A law providing for the different treatment of complaints over being refused entry to pubs and other licenses premises is disproportionately impacting on disabled people and members of the Traveller and Roma communities, according to the Irish Human Rights and Equality Commission (IHREC).
The law, under which complaints over refusal of entry are dealt with by the District Court rather than the Workplace Relations Commission (WRC), where most complaints of discrimination are addressed, is "not fit for purpose", said IHREC chief commissioner Sinéad Gibney.
The commission wants Minister for Children, Disability, Equality, Integration and Youth Roderic O’Gorman, to support a statutory amendment to section 19 of the Intoxicating Liquor Act 2003, which would mean that discrimination cases in relation to entry to pubs, restaurants and other licenses venues which currently go to the District Court would go to the WRC.
The IHREC recommendation follows its detailed review of section 19 after it invoked, for the first time, section 30 of the IHREC Act 2014, which gives it the power to review any legislation relating to the protection and promotion of human rights and equality.
The commission says section 19 means complainants have to hire lawyers and proceed through the more adversarial and challenging atmosphere of a court to seek redress, making the enforcement of important rights “excessively difficult and in some cases virtually impossible”.
Ms Gibney said: “We need to ask why there is a different legal approach for being discriminated against at the door of a pub, restaurant or club than in any other type of shop or service.
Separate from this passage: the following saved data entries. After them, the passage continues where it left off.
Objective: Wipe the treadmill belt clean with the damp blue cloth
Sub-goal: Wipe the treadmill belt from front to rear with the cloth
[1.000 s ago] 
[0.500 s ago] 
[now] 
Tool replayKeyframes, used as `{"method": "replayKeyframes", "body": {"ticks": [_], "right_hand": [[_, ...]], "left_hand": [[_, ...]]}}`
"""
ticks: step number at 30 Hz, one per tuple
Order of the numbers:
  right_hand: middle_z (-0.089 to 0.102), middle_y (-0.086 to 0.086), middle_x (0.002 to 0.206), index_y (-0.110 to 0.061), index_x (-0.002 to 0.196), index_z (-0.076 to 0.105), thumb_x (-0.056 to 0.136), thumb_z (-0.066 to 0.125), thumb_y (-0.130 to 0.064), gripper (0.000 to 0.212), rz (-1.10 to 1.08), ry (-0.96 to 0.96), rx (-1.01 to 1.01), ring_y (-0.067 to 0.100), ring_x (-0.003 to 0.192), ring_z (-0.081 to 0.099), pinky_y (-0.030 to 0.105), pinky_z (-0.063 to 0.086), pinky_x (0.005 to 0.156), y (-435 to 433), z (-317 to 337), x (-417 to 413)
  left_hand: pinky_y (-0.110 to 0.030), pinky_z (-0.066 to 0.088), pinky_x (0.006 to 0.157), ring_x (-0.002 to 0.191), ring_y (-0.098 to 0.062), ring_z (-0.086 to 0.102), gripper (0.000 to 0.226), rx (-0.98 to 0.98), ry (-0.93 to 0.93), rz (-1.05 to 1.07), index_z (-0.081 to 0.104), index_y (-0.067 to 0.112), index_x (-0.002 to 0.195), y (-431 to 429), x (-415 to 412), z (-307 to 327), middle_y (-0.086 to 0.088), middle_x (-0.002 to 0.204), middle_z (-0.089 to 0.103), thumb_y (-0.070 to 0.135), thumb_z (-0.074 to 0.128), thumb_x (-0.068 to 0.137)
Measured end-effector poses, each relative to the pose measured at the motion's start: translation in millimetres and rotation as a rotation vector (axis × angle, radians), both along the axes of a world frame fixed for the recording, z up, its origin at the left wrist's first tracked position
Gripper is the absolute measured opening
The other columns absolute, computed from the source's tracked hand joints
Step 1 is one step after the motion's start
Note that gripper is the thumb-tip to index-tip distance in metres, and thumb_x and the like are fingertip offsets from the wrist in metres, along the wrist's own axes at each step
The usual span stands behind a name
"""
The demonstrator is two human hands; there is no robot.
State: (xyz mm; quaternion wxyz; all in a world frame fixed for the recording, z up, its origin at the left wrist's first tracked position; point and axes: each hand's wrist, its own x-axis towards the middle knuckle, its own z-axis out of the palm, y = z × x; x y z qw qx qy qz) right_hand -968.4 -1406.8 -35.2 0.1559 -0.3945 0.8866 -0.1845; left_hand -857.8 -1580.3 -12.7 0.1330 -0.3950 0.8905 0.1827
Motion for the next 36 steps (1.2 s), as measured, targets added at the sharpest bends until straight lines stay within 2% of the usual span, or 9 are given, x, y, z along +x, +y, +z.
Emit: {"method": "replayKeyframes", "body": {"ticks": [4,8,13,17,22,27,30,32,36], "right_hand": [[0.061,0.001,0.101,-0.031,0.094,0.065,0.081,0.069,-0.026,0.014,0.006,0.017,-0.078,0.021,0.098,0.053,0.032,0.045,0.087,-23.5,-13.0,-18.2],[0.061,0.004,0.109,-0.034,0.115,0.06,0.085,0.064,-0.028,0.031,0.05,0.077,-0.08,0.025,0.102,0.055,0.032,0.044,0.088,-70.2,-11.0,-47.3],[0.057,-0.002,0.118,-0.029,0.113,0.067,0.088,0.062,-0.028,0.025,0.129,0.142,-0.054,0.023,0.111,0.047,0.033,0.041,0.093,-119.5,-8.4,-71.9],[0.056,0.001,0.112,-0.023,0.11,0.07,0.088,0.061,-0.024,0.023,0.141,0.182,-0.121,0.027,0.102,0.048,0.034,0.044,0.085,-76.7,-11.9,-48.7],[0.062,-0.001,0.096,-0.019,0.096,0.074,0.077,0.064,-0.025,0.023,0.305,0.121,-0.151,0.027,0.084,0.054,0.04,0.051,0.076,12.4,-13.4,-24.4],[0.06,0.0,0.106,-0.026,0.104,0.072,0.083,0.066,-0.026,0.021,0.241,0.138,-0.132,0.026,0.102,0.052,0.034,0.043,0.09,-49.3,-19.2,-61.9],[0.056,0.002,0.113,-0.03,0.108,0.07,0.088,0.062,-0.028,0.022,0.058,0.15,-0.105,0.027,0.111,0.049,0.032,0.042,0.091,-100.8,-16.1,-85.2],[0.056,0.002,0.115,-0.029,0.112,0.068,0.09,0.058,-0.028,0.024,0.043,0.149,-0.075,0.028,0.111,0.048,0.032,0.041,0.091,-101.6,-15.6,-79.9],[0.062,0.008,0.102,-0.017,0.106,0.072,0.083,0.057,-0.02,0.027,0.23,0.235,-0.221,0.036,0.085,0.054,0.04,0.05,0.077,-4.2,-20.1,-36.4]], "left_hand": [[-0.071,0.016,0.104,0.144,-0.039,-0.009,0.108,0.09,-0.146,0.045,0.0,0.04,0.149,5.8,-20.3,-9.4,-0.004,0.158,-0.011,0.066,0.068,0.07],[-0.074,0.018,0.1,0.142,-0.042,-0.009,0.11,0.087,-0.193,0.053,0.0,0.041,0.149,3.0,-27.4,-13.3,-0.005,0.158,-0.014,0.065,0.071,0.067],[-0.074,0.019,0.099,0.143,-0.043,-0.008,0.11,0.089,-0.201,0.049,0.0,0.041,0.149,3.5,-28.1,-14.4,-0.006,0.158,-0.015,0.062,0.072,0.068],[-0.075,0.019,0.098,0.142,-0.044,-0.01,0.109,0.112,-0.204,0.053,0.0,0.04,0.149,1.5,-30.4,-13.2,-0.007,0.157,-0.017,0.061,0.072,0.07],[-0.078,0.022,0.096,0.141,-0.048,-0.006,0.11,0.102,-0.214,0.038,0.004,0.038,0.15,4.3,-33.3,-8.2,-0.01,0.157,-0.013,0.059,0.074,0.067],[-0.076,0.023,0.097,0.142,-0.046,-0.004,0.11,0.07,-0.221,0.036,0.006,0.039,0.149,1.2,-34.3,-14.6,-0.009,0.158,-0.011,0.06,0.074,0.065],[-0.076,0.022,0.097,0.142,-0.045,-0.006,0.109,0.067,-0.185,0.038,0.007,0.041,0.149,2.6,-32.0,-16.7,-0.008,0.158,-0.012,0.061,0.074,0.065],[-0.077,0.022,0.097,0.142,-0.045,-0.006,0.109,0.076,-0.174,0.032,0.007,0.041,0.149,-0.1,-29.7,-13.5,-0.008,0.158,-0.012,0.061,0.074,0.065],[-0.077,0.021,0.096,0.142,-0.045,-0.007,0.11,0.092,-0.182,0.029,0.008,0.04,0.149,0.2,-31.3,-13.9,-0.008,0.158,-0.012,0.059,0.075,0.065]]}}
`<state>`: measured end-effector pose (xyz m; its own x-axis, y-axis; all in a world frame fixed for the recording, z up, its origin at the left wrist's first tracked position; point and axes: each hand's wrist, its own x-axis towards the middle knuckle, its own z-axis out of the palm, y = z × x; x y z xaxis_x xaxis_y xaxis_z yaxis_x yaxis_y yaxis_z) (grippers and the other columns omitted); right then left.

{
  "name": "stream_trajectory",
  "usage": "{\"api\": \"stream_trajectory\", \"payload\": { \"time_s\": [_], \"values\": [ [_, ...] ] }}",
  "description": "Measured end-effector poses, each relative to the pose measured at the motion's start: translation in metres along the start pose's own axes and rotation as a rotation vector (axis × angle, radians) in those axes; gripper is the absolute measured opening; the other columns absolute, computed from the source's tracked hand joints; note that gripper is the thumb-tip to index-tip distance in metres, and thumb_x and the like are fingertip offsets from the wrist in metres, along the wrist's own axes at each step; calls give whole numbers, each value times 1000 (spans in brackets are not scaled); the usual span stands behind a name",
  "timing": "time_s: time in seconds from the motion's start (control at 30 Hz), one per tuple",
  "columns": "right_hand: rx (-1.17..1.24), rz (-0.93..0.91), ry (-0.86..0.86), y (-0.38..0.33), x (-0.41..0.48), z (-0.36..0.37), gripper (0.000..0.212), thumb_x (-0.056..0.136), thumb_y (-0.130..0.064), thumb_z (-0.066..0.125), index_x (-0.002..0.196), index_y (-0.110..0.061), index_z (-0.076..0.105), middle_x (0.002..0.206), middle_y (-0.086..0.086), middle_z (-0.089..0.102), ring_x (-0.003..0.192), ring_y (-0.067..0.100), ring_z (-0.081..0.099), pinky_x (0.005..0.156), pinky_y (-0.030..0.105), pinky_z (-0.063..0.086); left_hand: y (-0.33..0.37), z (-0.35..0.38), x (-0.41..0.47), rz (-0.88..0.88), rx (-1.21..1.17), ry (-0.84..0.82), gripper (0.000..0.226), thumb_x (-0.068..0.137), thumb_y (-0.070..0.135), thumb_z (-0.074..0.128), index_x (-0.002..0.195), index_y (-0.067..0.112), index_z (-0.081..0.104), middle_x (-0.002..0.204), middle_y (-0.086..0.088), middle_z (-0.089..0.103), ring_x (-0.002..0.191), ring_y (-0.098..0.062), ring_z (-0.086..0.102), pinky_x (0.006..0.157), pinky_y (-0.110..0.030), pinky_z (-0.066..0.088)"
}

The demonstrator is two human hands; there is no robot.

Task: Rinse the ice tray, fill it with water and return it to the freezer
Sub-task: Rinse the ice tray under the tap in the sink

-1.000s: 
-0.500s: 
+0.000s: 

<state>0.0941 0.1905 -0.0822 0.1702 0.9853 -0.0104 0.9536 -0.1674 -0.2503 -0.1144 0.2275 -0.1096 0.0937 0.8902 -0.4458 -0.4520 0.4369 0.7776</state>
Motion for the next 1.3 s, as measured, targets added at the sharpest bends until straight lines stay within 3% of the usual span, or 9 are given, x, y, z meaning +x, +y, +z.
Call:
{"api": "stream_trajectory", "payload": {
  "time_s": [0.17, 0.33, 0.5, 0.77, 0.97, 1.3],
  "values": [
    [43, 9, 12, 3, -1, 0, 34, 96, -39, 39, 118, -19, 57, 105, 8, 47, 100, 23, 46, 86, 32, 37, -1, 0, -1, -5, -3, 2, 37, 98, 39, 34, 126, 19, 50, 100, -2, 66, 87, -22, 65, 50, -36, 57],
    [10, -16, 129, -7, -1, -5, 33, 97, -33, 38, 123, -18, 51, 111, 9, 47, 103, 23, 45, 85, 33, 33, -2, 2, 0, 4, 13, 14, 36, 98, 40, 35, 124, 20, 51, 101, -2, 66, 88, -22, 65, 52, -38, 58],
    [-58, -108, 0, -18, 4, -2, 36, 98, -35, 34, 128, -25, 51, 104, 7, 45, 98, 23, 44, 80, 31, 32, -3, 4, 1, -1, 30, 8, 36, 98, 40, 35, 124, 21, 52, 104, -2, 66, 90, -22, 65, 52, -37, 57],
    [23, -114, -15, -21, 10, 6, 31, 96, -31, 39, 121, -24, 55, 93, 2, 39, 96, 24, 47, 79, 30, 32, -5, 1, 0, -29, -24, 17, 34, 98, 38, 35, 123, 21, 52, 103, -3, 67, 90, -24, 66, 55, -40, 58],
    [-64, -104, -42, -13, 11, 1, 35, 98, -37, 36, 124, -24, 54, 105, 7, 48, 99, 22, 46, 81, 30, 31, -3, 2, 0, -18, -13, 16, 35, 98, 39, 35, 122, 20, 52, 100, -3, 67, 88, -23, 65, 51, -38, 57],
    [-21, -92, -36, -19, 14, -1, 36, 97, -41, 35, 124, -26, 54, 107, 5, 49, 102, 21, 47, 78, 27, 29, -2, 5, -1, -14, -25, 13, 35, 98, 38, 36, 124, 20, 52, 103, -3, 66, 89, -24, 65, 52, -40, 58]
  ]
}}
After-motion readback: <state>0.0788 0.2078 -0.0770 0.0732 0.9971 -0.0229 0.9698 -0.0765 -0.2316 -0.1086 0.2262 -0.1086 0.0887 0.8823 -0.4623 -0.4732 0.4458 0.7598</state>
This is a systemic equality issue which must be removed if we are to achieve equal access to justice.”
The Committee on the Elimination of Racial Discrimination and other international human rights bodies have also criticised the State for failing to take actions to effect this change, she said.
“We have made it clear to Government that victims of discrimination deserve access to efficient and clear mechanisms to seek justice. Anything less is unacceptable.”
In its review, the commission pointed to a 2019 case where a pub customer with a brain tumour was asked to leave the premises where he had been celebrating the end of rehabilitative treatment. His condition causes a limp which was interpreted by staff as signs of intoxication.
Despite explaining his disability directly to staff, the man was asked to leave, causing him significant distress and embarrassment. The commission provided him with direct legal representation when he sought redress under the 2003 Act.
The matter was settled without a court hearing or admission of liability. The pub agreed to make a meaningful apology to him, pay €3,500 compensation, have its management attend an annual equality training course and to provide a policy on treating all customers equally and making reasonable accommodation for customers with disabilities.
The commission says Courts Service data shows most section 19 proceedings instituted in the District Court were either struck out or withdrawn, with only 11 cases between 2017 and 2019 resulting in an order for compensation.
In contrast, the previous regime under which discrimination claims in respect of licensed premises were dealt with by the Equality Tribunal, which preceded the WRC, the tribunal issued 20 decisions concerning licensed premises in 2001, 45 decisions in 2002, and 64 decisions in 2003.
The Irish Traveller Movement (ITM), welcoming the outcome of the IHREC review, said it had sought a review of the Act since its introduction in 2003 due to concerns it would cause significant barriers for Travellers challenging discrimination at the point of entry to licensed premises.
From 2005-2017 the two grounds most cited for complaint by both the Equality Authority and the WRC were on grounds of Travellers and race, the ITM noted in a statement. It pointed to licensed premises circumventing the equality legislation by, for example, cancelling a wedding booking, claiming they had double booked, after discovering the person involved is a Traveller.
The lack of legal cover for Travellers under Section 19 cases has also been raised by groups including the Free Legal Advice Centres and international human rights committees.